The milling policy needs to be amended to this effect. Before lifting paddy, the millers must deposit samples of rice matching the intended quality and the existing directions need to be adhered to meticulously. The present policy of joint custody with the mills suffers from legal infirmities and gives the millers loopholes to embezzle and escape on the plea that the paddy is in joint custody. Once the officials have been chargesheeted or their names mentioned in FIRs, again the miller takes advantage of the present policy stating that there is an arbitration clause and the case not be registered against him but dealt with under the arbitration clause. He often succeeds in managing to stop an FIR against him. Even if the FIR is registered, the ultimate fate is punishment and there is no recovery of the amount lost. Payment to farmers should be made directly through cheques. The government should stop favouring the defaulting millers, avoid interference in the way of paddy procurement and eliminate the institution of commission agents, if it really means business.


Tell them you care!

The strength you need to survive an ordeal comes only from your being positive and having faith in God (news report, “Woman undergoes surgery for cancer at 78, discharged”, Chandigarh Tribune, September 19). Fortunately, I am the 78-yr-old woman who has survived this apocalyptic medical predicament. It is the feeling that you are needed by people around you that makes you sail through.

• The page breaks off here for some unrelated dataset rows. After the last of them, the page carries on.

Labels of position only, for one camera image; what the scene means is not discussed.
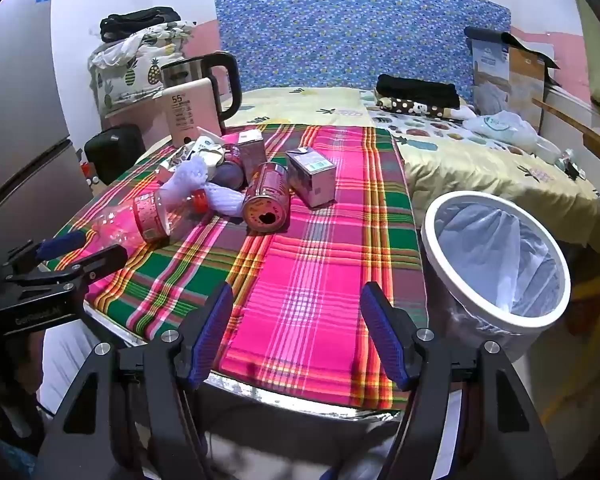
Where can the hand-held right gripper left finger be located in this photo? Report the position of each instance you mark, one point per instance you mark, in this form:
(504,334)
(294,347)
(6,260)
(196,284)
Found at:
(210,332)

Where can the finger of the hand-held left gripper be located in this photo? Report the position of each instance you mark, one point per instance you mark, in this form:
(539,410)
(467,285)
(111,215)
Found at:
(60,245)
(100,262)

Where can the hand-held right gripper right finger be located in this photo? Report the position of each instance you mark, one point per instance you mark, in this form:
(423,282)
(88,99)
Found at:
(380,332)

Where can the clear bottle with pink label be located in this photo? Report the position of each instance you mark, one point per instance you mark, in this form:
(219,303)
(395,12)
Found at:
(150,215)

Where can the white round waste bin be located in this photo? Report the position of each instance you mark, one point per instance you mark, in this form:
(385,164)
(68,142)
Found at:
(480,322)

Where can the white foam net sleeve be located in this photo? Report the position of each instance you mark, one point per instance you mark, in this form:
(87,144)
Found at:
(190,175)

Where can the red milk drink can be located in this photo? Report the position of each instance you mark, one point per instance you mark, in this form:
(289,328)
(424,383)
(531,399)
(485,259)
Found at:
(267,195)

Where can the white yogurt cup blue label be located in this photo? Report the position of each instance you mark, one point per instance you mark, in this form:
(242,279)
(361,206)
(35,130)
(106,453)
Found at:
(206,146)

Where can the grey drink carton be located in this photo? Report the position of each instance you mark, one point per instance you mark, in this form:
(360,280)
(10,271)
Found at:
(310,177)

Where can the pink drink carton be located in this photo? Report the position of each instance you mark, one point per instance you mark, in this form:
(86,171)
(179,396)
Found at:
(252,152)

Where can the red white small packet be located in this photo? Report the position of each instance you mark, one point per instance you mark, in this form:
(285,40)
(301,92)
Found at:
(87,172)

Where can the pink green plaid tablecloth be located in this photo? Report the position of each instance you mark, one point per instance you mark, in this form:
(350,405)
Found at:
(300,285)

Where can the black bag beside table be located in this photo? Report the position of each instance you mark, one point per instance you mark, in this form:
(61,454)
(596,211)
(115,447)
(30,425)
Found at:
(112,152)

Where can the clear plastic bin liner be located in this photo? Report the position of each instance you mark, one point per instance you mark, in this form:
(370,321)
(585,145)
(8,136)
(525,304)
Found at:
(485,245)

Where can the dark purple round container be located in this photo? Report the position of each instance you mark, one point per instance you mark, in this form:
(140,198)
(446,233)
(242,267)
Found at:
(229,176)

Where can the yellow pineapple bed sheet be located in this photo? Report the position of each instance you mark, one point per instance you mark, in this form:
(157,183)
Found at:
(460,175)

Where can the cream electric heating cup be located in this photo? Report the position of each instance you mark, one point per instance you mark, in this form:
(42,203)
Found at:
(190,110)

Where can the pile of pineapple bedding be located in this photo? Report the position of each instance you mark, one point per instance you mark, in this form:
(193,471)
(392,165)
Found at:
(125,67)

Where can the white fruit print cloth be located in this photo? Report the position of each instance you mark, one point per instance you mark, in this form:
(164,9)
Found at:
(430,129)

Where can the brown polka dot pillow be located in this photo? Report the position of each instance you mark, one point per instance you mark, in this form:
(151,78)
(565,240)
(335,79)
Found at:
(405,106)

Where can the black clothes on bedding pile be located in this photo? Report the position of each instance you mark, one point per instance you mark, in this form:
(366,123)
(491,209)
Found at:
(135,22)

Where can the white plastic bag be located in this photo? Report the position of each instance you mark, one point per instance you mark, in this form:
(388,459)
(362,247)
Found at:
(500,127)

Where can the white plastic bowl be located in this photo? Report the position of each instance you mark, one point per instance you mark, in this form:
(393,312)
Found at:
(546,151)

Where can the black folded clothing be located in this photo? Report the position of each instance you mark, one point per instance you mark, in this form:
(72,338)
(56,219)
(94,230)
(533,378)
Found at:
(415,87)

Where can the small glass bottle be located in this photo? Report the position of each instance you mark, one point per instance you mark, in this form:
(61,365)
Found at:
(564,159)

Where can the small black gadget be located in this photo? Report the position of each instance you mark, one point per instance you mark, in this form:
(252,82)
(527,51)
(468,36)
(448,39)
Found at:
(575,170)

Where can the wooden folding table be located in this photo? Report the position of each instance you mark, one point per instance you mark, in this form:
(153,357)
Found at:
(580,132)

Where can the brown cardboard box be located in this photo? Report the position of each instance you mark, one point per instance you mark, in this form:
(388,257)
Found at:
(525,80)

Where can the blue floral headboard cloth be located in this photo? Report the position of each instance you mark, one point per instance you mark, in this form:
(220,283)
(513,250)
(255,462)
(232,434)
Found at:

I made up my mind to fight this painful battle and come back strong and fighting fit when my grandchild told me, “I am going to Amritsar to pray for you and promise that you will come back”.

At the time I was leaving the house for hospital, my husband said in a choked voice, “I want you back and I need you!” It was then I felt that I was needed and that I have duties to perform. I want to convey a message to the younger generation to make the elders believe that they are needed and that they have your support.


Basic issue

It is disgusting to learn that 40 per cent of adolescent girls who go to schools in rural India cannot fulfil their dream of getting higher education because they drop out from schools after attaining adolescence as schools do not offer them separate women’s toilets. It is shameful that the school authorities do not take care of this serious problem as girls do not have any right to privacy (editorial “This reality stinks”, October 8).

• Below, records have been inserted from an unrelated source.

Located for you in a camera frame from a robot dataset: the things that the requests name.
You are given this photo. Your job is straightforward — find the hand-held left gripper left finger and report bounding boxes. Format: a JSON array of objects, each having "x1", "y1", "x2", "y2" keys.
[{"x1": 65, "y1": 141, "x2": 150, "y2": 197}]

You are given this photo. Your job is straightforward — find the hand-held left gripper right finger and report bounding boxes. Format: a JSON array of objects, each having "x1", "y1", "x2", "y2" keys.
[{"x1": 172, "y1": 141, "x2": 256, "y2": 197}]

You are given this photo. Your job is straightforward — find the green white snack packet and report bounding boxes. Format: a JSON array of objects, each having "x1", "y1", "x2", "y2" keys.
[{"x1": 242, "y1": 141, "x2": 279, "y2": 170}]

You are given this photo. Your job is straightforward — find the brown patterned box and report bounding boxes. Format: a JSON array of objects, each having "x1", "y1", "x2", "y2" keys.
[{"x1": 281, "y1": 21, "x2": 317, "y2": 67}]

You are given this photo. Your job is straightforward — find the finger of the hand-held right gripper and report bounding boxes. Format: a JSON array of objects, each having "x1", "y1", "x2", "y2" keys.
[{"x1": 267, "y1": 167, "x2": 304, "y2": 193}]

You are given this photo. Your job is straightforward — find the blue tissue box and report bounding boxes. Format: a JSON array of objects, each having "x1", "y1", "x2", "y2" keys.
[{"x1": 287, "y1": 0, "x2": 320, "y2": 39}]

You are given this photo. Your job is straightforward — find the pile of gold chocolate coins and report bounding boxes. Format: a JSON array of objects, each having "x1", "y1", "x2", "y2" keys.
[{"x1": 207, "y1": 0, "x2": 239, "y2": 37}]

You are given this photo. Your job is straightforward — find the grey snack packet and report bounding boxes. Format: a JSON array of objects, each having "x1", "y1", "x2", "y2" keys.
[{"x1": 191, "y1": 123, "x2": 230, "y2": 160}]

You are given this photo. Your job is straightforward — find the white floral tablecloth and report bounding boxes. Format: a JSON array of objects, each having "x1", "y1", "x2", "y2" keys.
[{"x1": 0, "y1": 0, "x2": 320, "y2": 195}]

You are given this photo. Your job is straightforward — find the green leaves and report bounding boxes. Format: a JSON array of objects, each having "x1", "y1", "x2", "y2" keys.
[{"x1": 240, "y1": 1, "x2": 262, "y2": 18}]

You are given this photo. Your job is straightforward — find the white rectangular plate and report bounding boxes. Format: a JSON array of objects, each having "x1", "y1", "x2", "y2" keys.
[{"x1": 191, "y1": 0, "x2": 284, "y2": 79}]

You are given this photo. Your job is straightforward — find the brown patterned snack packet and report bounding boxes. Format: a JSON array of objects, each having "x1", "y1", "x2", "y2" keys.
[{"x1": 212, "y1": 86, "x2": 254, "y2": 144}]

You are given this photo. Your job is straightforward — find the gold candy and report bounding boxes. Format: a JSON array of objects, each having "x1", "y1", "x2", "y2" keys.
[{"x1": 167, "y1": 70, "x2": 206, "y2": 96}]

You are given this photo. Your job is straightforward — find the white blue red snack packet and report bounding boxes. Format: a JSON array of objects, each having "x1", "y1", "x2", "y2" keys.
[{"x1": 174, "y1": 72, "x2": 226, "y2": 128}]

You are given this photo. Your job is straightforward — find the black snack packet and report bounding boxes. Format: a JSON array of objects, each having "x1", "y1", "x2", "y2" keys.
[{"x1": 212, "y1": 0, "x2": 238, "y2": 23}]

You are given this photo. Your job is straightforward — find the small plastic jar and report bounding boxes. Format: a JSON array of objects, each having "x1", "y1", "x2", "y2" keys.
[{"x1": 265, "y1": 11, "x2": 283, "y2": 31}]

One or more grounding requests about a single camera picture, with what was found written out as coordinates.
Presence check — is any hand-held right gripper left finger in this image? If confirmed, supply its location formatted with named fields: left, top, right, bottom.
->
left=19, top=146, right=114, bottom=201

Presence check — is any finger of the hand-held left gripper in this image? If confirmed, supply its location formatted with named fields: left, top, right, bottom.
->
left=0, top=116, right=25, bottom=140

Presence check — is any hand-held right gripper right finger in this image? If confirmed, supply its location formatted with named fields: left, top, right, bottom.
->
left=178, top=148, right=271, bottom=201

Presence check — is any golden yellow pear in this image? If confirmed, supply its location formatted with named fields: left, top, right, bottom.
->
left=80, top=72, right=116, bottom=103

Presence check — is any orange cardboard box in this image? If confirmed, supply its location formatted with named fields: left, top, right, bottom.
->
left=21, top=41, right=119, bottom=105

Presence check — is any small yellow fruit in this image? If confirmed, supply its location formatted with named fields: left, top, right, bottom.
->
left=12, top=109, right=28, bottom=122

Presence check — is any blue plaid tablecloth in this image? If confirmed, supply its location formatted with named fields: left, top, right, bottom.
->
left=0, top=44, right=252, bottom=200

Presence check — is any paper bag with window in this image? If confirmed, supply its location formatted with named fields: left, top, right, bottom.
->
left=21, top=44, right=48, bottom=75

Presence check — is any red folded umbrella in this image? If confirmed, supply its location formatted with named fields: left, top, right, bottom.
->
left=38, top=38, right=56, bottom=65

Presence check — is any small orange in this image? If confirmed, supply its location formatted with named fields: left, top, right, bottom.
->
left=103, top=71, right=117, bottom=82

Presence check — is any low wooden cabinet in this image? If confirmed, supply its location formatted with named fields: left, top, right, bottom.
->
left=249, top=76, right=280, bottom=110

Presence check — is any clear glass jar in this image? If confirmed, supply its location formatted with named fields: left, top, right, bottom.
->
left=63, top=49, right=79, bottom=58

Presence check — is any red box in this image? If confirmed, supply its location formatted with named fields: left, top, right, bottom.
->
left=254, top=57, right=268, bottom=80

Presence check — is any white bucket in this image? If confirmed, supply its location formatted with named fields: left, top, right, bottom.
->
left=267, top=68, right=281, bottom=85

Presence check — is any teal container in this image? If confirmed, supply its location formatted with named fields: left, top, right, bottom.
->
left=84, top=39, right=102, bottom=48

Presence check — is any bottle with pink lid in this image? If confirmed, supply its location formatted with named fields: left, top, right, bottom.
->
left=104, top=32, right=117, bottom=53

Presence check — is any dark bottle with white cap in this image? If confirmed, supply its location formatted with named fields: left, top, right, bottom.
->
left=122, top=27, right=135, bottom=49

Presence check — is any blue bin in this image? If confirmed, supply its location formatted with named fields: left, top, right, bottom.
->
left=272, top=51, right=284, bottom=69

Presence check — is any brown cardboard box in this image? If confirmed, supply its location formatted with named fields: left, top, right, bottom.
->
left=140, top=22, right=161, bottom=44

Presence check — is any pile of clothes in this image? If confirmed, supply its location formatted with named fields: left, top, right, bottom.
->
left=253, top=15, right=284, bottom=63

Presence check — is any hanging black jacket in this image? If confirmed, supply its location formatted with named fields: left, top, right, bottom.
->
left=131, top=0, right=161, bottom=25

More shameful is the fact that even after 65 years of our Independence, and even after the implementation of the Right To Education (RTE) Act, this genuine problem of the adolescent girls, separate women’s toilets, has not been addressed to by over 60 per cent of schools in India.

R K KAPOOR, Chandigarh


It was hard to believe the statistics mentioned in the editorial “This reality stinks”. The government is introducing various schemes from mid-day meals to free elementary education, distributing uniforms but until and unless we don’t fulfill the basic infrastructure needs, there’s no use of freebies. But till when will we keep blaming the government. A way out to cope with this problem is that political leaders, film stars, businessman and other educated sections of the society should come forward in helping the less fortunate ones through channelisation of means and efforts directed at social upliftment like getting toilets in schools.


Unintended plagiarism

It is a cause for concern that India is producing only 5,000 PhD degree holders against the requirement of 25,000 degrees. In his article “Plagiarism in research a threat to excellence” (September 9), Harender Raj Gautam has rightly proposed that there should be one all India portal to keep a check on plagiarism in research work.

A PhD student is expected to create original work to fulfill the requirements of the courses as fair evaluation can occur only when the submitted thesis reflects each student’s efforts and aptitude. The invention of Turnitin software to check people indulging in malpractices offers some reprieve.

The best way to avoid accidental plagiarism is to keep accurate notes when doing research, educate yourself on university plagiarism policies, master the procedure for citing sources and learn to paraphrase without borrowing the language or structure used in an original source.